● **To do**
Each line of the data must be given back verbatim, with pictures removed.

- Opening Delimiter -

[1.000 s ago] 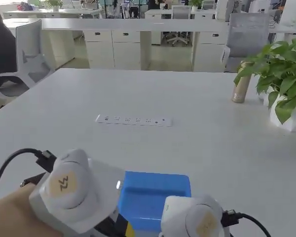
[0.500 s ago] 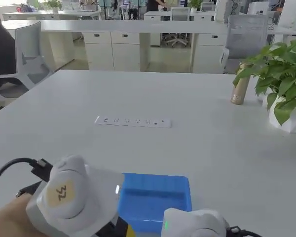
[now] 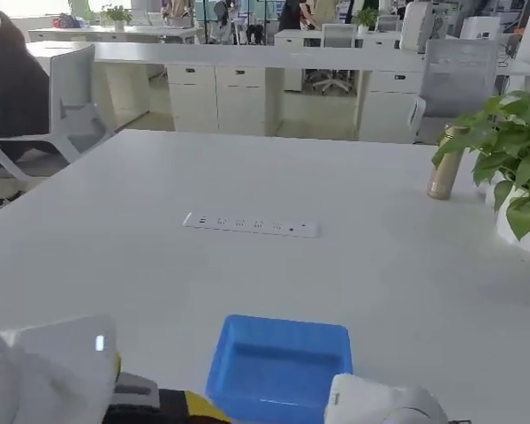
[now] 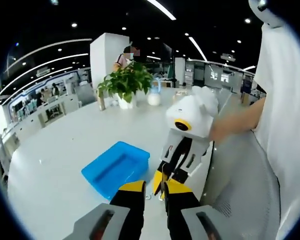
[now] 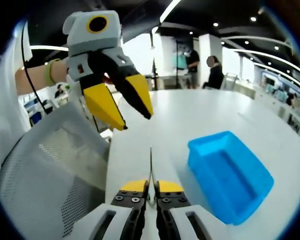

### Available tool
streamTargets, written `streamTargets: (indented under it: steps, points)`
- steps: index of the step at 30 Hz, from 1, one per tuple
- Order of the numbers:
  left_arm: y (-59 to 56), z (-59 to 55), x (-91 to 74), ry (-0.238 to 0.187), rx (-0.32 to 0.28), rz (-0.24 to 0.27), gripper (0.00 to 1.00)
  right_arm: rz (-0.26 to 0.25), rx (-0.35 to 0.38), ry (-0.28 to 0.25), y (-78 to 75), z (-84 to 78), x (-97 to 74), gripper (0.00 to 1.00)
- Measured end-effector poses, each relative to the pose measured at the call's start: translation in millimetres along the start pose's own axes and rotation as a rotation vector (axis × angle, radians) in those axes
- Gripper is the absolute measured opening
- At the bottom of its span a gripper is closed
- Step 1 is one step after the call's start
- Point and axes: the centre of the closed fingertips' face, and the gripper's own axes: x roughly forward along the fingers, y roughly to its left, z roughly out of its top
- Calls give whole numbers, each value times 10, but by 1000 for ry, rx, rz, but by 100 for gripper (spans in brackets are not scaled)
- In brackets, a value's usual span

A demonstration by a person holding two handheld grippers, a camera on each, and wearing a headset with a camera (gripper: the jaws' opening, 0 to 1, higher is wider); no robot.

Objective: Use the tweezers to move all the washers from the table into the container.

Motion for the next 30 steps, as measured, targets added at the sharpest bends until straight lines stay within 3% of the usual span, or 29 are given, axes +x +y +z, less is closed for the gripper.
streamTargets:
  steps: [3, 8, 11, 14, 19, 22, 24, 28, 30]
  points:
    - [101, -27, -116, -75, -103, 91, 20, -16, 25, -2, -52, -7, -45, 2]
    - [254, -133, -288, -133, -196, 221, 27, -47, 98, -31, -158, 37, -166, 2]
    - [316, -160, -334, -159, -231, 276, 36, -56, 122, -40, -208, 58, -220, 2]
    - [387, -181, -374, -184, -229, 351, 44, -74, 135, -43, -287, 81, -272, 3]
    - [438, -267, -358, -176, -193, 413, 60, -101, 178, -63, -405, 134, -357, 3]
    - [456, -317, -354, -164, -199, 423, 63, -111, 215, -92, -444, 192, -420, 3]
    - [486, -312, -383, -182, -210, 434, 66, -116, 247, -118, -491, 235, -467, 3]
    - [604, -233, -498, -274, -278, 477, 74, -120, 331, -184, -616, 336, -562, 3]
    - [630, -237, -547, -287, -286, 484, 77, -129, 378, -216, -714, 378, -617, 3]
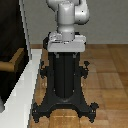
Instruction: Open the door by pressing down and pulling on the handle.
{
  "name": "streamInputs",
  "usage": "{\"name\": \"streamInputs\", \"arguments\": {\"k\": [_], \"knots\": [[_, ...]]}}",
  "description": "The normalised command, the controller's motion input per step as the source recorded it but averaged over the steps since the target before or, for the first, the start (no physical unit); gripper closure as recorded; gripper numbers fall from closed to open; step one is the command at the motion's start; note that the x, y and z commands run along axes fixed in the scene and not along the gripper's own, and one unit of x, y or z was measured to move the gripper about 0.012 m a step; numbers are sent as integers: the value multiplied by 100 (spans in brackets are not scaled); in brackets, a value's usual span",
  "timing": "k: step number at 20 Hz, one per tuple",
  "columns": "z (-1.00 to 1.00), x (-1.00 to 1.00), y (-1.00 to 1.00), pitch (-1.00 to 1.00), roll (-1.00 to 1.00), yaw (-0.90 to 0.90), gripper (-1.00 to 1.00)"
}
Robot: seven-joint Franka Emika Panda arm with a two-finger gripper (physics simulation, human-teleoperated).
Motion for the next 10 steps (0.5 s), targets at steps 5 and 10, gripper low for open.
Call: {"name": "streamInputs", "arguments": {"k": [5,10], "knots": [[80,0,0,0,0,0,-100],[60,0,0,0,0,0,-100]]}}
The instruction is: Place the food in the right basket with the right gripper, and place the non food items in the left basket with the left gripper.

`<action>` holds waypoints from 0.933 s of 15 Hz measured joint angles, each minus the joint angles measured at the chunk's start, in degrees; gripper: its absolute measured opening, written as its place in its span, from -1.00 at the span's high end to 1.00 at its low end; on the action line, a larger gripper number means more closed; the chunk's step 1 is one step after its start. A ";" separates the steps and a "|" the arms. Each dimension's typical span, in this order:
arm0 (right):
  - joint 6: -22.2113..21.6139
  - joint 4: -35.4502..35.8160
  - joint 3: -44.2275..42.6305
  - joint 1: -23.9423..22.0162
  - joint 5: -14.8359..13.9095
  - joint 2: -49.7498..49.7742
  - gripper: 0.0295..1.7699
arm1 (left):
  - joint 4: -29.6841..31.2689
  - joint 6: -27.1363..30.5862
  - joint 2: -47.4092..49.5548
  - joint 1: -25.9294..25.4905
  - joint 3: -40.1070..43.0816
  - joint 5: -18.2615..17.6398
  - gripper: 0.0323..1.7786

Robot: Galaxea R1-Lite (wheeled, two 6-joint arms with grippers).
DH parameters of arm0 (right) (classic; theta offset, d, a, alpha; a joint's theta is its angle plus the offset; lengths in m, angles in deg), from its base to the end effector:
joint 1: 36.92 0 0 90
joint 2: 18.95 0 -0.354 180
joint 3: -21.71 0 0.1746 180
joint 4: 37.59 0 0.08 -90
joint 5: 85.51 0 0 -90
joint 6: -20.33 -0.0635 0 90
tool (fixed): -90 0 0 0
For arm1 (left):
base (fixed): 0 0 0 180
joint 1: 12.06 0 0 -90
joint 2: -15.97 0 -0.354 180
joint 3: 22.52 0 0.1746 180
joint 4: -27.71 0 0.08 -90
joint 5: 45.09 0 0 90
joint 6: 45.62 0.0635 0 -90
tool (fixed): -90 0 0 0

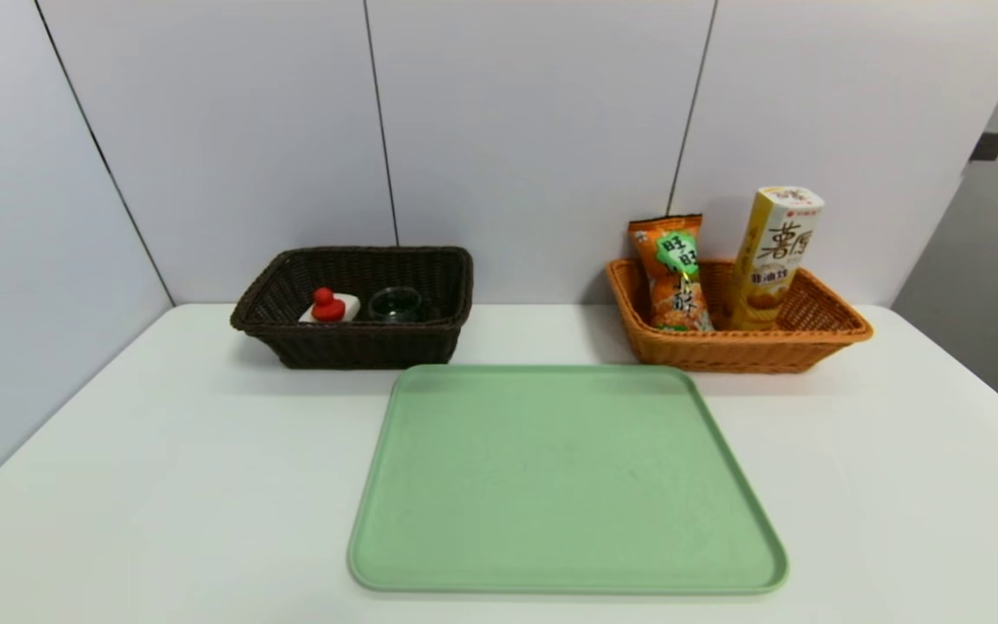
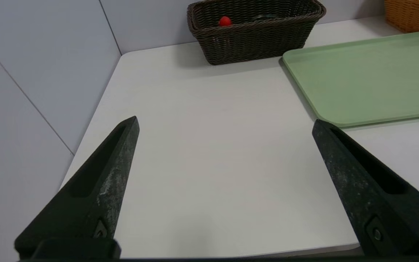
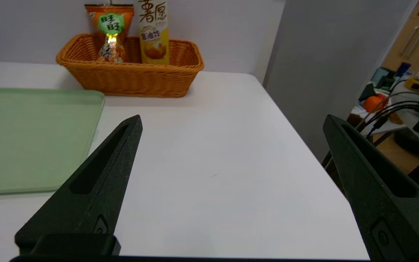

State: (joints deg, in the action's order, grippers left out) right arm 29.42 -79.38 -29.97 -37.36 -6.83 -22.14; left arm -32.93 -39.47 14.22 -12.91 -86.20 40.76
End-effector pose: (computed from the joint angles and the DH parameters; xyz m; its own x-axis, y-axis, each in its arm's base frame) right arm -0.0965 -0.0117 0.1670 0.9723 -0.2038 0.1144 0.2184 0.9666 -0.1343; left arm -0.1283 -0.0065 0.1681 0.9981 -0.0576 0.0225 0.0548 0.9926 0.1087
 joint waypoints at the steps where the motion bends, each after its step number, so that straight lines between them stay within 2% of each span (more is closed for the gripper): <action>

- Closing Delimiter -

● **Expected output**
[1.000 s ago] 
[0.500 s ago] 
[now] 
[now] 
[now] 

### Available tool
streamTargets, written `streamTargets: (indented under it: steps, points)`
- steps: index of the step at 30 Hz, from 1, one per tuple
- Order of the numbers:
  left_arm: y (-59 to 56), z (-59 to 55), x (-91 to 74), ry (-0.238 to 0.187), rx (-0.32 to 0.28), rz (-0.24 to 0.27), gripper (0.00 to 1.00)
  right_arm: rz (-0.26 to 0.25), rx (-0.35 to 0.38), ry (-0.28 to 0.25), y (-78 to 75), z (-84 to 78), x (-97 to 74), gripper (0.00 to 1.00)
- Measured end-effector poses, each relative to the pose measured at the call's start: translation in millimetres along the start pose's own axes and rotation as a rotation vector (axis × angle, radians) in those axes
- Gripper is the absolute measured opening
- At the bottom of its span a gripper is closed
- Step 1 is one step after the call's start
- Point and axes: the centre of the closed fingertips' face, and the gripper's own axes: x roughly forward along the fingers, y roughly to its left, z roughly out of its top
- Calls give whole numbers, each value times 10, but by 1000 for ry, rx, rz, but by 100 for gripper (spans in brackets are not scaled)
- In brackets, a value's usual span

A demonstration by a person holding two handheld grippers, a camera on each, and wearing a headset with a camera (gripper: the jaws' opening, 0 to 1, higher is wider); no robot.

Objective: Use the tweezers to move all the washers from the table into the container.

Motion for the next 30 steps, as measured, targets added at the sharpest bends until straight lines stay within 3% of the usual span, or 29 are given, axes +x +y +z, less is closed for the gripper.
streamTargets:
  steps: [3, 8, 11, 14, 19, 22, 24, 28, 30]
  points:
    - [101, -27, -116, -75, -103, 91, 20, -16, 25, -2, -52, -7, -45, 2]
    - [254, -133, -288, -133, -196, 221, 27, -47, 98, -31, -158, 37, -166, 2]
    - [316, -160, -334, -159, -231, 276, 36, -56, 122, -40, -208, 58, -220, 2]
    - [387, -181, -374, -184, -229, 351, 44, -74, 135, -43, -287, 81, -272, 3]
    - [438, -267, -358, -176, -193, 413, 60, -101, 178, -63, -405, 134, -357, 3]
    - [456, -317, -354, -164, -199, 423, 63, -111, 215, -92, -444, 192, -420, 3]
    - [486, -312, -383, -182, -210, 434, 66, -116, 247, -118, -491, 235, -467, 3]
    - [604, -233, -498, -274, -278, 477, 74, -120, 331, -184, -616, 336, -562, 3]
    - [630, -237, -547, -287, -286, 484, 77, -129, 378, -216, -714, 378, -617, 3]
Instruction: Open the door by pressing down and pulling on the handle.
{
  "name": "streamInputs",
  "usage": "{\"name\": \"streamInputs\", \"arguments\": {\"k\": [_], \"knots\": [[_, ...]]}}",
  "description": "The normalised command, the controller's motion input per step as the source recorded it but averaged over the steps since the target before or, for the first, the start (no physical unit); gripper closure as recorded; gripper numbers fall from closed to open; step one is the command at the motion's start; note that the x, y and z commands run along axes fixed in the scene and not along the gripper's own, and one unit of x, y or z was measured to move the gripper about 0.012 m a step; numbers are sent as integers: the value multiplied by 100 (spans in brackets are not scaled); in brackets, a value's usual span",
  "timing": "k: step number at 20 Hz, one per tuple",
  "columns": "z (-1.00 to 1.00), x (-1.00 to 1.00), y (-1.00 to 1.00), pitch (-1.00 to 1.00), roll (-1.00 to 1.00), yaw (-0.90 to 0.90), gripper (-1.00 to 1.00)"
}
Robot: seven-joint Franka Emika Panda arm with a two-finger gripper (physics simulation, human-teleoperated).
Motion for the next 10 steps (0.5 s), targets at steps 5 and 10, gripper low for open.
Call: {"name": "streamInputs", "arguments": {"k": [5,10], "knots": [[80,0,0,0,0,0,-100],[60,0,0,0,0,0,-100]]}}
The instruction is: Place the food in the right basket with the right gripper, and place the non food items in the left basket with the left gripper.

`<action>` holds waypoints from 0.933 s of 15 Hz measured joint angles, each minus the joint angles measured at the chunk's start, in degrees; gripper: its absolute measured opening, written as its place in its span, from -1.00 at the span's high end to 1.00 at its low end; on the action line, a larger gripper number means more closed; the chunk's step 1 is one step after its start. A ";" separates the steps and a "|" the arms. Each dimension's typical span, in this order:
arm0 (right):
  - joint 6: -22.2113..21.6139
  - joint 4: -35.4502..35.8160
  - joint 3: -44.2275..42.6305
  - joint 1: -23.9423..22.0162
  - joint 5: -14.8359..13.9095
  - joint 2: -49.7498..49.7742
  - gripper: 0.0295..1.7699
arm1 (left):
  - joint 4: -29.6841..31.2689
  - joint 6: -27.1363..30.5862
  - joint 2: -47.4092..49.5548
  - joint 1: -25.9294..25.4905
  - joint 3: -40.1070..43.0816
  - joint 5: -18.2615..17.6398
  - gripper: 0.0323..1.7786

Robot: Galaxea R1-Lite (wheeled, two 6-joint arms with grippers).
DH parameters of arm0 (right) (classic; theta offset, d, a, alpha; a joint's theta is its angle plus the offset; lengths in m, angles in deg), from its base to the end effector:
joint 1: 36.92 0 0 90
joint 2: 18.95 0 -0.354 180
joint 3: -21.71 0 0.1746 180
joint 4: 37.59 0 0.08 -90
joint 5: 85.51 0 0 -90
joint 6: -20.33 -0.0635 0 90
tool (fixed): -90 0 0 0
For arm1 (left):
base (fixed): 0 0 0 180
joint 1: 12.06 0 0 -90
joint 2: -15.97 0 -0.354 180
joint 3: 22.52 0 0.1746 180
joint 4: -27.71 0 0.08 -90
joint 5: 45.09 0 0 90
joint 6: 45.62 0.0635 0 -90
tool (fixed): -90 0 0 0


State: (joints deg, in the action's order, grippers left out) right arm 29.42 -79.38 -29.97 -37.36 -6.83 -22.14; left arm -32.93 -39.47 14.22 -12.91 -86.20 40.76
End-effector pose: (computed from the joint angles and the DH parameters; xyz m; its own x-axis, y-axis, each in its arm's base frame) right arm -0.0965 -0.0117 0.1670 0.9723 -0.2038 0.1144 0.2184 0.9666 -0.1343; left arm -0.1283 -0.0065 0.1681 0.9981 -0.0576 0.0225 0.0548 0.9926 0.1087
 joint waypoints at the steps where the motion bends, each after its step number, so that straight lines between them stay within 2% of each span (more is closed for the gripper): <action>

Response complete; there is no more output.